--- INPUT DATA Enclosed Below ---

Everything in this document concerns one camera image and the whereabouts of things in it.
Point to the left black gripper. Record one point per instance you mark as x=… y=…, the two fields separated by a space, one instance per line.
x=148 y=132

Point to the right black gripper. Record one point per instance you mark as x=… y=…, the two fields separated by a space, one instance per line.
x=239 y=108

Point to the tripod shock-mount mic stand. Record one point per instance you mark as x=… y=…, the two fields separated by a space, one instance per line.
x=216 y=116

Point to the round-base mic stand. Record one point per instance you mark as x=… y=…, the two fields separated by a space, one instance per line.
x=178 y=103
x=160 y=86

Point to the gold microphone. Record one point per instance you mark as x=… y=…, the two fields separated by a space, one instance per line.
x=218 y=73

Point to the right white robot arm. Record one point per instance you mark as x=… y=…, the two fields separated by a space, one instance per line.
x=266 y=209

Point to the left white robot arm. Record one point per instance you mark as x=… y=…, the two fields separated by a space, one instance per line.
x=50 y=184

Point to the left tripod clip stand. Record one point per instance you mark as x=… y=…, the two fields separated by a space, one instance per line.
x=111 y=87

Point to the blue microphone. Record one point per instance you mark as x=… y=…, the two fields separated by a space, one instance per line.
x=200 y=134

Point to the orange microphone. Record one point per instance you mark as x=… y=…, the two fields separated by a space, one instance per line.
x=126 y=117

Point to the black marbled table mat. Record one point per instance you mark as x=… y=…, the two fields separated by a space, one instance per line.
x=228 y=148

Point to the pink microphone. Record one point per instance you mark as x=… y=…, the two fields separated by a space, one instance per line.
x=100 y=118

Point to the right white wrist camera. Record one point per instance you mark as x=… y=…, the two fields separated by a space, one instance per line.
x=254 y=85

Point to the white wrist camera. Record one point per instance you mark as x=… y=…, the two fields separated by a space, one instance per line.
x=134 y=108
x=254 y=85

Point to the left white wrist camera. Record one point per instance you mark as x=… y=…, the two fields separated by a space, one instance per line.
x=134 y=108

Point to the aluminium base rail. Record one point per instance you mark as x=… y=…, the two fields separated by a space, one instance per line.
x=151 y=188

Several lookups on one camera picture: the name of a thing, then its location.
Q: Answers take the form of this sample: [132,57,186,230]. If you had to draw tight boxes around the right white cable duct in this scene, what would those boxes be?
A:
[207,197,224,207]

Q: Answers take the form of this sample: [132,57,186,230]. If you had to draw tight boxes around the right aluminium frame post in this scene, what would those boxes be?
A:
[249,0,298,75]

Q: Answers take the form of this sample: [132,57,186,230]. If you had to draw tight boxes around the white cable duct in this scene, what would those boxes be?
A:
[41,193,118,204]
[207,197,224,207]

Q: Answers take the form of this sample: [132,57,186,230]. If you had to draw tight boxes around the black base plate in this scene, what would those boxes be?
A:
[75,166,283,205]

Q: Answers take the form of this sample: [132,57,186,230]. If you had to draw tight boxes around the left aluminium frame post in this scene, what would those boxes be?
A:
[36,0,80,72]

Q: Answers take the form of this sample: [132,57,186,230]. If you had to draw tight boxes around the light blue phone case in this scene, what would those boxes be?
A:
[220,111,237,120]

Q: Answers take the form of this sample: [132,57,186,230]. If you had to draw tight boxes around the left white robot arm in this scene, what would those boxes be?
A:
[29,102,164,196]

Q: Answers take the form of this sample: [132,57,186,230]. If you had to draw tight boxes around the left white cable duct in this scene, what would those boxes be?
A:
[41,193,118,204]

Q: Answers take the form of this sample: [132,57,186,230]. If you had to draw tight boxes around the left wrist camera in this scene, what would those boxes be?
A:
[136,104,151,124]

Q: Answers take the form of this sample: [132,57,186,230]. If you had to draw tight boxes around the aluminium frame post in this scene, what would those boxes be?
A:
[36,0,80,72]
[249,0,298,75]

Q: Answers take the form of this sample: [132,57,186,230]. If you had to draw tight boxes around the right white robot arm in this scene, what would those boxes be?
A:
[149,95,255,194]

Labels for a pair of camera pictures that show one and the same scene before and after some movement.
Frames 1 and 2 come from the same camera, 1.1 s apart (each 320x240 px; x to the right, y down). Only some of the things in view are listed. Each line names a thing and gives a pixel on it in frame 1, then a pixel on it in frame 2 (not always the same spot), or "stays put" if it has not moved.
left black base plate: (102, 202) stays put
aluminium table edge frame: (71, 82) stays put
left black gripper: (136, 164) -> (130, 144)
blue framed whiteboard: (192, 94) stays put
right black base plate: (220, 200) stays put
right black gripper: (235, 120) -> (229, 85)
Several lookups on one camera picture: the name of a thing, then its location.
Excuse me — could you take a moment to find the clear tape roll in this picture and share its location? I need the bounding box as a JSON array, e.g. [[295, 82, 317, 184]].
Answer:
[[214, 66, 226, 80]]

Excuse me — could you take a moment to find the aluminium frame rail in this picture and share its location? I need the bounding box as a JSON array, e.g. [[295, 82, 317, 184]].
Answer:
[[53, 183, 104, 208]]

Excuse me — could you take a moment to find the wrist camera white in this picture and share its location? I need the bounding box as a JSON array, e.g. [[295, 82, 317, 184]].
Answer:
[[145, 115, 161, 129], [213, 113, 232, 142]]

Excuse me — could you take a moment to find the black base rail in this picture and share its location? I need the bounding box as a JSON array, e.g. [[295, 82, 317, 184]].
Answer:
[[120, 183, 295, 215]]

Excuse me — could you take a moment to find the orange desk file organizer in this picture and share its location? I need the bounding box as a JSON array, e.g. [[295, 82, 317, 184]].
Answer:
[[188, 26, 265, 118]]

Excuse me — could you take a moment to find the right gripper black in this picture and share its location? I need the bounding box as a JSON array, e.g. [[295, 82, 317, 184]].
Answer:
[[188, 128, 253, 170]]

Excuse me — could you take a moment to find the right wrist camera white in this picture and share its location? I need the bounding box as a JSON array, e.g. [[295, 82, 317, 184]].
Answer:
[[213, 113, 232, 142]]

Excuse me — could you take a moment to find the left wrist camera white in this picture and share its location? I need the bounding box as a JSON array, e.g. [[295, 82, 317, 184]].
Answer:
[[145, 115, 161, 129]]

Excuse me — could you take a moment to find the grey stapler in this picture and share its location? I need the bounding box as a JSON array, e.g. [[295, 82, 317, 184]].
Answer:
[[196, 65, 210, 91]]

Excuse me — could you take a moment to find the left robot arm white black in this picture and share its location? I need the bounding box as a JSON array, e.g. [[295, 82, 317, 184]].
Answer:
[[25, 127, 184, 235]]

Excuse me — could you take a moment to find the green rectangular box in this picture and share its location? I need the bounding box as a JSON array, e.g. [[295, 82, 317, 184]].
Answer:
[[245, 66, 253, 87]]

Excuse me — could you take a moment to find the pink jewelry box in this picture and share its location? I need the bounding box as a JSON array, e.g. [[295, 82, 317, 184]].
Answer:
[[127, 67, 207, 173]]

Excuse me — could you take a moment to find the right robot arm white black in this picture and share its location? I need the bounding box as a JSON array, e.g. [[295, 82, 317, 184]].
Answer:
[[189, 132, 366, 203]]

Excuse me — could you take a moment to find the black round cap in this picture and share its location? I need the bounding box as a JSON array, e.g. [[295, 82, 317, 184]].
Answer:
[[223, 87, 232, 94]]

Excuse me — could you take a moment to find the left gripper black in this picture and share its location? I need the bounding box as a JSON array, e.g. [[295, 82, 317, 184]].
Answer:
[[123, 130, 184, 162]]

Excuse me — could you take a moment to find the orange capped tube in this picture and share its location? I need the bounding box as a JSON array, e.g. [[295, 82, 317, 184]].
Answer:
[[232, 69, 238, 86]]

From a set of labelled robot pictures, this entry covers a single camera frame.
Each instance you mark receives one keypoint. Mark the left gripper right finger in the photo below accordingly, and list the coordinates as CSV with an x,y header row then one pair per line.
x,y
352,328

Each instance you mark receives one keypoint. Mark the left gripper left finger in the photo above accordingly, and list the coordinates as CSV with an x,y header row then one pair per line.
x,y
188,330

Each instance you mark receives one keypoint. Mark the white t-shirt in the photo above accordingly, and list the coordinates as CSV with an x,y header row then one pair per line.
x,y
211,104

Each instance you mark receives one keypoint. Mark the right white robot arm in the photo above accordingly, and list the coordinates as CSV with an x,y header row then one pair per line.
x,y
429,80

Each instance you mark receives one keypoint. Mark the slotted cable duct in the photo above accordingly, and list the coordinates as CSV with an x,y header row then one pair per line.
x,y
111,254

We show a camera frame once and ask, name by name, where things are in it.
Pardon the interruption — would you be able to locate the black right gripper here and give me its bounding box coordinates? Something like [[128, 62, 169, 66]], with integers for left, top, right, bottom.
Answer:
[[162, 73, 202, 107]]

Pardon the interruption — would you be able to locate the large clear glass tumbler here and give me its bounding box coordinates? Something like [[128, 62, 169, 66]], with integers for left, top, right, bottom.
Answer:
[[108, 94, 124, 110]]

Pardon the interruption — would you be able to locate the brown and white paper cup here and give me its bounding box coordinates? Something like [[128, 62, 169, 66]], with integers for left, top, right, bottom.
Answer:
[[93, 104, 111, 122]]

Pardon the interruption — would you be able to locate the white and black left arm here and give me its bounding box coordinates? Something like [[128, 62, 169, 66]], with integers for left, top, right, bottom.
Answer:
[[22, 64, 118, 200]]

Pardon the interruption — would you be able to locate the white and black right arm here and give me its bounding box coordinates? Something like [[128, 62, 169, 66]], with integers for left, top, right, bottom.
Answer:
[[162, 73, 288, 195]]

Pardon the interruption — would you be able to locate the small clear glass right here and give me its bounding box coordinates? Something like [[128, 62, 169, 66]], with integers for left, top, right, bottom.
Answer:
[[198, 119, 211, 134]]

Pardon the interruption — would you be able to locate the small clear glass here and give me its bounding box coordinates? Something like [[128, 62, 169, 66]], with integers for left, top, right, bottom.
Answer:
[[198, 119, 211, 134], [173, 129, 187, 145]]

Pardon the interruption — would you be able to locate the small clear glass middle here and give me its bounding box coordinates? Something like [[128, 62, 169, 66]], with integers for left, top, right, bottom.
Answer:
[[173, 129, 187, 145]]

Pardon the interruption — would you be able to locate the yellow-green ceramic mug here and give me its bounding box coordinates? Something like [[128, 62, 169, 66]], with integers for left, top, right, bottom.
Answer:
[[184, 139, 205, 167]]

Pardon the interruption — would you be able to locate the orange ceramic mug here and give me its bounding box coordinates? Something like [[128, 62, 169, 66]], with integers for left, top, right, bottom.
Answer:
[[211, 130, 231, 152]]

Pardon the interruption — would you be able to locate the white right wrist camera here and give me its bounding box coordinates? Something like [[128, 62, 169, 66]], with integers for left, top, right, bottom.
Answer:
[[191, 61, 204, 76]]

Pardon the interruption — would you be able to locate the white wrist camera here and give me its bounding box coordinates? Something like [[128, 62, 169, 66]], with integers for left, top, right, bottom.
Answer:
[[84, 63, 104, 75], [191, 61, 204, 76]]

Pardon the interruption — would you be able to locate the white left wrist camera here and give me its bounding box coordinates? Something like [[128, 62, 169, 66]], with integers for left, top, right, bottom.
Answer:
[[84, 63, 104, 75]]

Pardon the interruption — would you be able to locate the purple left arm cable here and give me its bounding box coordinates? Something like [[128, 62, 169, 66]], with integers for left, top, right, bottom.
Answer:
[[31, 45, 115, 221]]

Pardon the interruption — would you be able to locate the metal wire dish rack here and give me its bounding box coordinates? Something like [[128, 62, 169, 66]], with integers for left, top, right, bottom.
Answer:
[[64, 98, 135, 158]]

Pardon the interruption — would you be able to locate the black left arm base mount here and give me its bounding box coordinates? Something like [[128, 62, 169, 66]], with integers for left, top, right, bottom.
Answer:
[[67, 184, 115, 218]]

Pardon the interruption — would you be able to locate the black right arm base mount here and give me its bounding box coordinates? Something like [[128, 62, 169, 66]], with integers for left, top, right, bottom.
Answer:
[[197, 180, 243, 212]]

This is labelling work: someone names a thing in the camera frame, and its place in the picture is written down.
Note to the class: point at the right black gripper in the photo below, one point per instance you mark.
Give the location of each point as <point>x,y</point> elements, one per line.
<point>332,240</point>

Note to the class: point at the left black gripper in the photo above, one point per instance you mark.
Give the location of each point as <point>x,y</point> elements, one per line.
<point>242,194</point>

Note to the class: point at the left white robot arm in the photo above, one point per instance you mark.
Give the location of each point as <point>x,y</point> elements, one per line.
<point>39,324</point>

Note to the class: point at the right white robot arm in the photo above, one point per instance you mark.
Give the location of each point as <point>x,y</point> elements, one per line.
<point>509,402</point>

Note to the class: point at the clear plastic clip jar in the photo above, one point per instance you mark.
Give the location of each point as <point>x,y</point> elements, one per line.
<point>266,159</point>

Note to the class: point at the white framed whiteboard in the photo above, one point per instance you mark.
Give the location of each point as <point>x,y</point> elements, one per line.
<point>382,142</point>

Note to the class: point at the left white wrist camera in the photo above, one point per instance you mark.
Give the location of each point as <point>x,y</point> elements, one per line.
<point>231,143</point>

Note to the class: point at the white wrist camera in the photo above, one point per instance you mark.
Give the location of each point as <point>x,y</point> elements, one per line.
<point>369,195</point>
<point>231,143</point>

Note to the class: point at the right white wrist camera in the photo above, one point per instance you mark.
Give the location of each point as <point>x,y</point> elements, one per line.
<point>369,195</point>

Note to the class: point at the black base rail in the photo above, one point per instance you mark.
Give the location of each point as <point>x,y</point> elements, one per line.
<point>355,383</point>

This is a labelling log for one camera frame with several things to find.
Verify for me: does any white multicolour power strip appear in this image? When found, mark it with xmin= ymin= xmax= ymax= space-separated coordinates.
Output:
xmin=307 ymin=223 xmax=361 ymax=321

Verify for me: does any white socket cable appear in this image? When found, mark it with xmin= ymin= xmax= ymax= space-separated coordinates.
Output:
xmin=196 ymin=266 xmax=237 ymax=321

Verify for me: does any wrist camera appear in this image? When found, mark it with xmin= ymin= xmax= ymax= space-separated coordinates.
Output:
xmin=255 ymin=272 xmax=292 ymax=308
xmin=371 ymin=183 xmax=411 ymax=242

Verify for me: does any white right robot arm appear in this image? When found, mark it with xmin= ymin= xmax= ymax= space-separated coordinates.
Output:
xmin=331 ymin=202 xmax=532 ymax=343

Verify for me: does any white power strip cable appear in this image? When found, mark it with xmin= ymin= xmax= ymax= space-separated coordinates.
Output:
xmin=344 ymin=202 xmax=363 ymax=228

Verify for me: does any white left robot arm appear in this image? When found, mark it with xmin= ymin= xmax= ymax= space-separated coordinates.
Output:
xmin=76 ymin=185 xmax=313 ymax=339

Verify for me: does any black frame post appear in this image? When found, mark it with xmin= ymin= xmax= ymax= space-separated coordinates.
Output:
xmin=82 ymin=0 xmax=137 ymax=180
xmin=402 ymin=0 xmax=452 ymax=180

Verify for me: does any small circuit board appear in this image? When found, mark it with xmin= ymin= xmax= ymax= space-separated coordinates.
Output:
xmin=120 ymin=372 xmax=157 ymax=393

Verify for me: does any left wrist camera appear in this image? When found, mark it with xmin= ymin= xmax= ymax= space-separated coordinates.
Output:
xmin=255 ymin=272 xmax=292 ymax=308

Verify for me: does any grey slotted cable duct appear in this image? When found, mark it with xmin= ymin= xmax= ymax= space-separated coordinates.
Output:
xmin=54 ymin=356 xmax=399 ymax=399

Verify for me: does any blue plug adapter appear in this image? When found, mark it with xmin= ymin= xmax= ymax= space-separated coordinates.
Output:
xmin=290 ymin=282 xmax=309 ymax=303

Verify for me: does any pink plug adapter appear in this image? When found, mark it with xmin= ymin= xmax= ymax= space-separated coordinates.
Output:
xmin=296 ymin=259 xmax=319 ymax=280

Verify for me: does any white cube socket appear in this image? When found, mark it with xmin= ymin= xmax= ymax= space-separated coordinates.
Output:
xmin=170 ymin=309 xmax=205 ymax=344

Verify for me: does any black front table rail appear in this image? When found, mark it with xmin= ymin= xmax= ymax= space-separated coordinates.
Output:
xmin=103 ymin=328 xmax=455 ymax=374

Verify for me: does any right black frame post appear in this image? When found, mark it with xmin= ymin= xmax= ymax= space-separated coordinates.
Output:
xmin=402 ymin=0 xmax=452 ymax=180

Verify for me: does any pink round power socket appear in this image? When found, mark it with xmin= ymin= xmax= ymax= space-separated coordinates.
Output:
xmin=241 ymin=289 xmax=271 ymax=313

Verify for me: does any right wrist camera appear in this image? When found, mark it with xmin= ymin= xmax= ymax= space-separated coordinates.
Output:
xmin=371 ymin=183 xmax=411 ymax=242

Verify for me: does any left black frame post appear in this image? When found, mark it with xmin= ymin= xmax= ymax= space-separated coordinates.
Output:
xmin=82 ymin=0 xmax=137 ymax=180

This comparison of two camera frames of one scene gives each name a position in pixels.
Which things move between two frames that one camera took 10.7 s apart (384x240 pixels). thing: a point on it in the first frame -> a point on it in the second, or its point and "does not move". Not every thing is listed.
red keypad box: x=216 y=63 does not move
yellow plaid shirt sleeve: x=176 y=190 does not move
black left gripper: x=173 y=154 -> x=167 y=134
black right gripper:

--- End of Enclosed INPUT DATA ---

Return only the lines of the records in which the string "down" appears.

Frames 1 and 2 come from the same camera, 1.1 s apart (each 320x240 px; x to the right, y down). Only some of the things in view are listed. Each line names a thing and gives a pixel on it in frame 1, then a pixel on it in frame 2 (not always the same spot), or "stays put" if it has not moved.
This is labelling work: someone names a thing in the camera frame, and its place in the picture is written down.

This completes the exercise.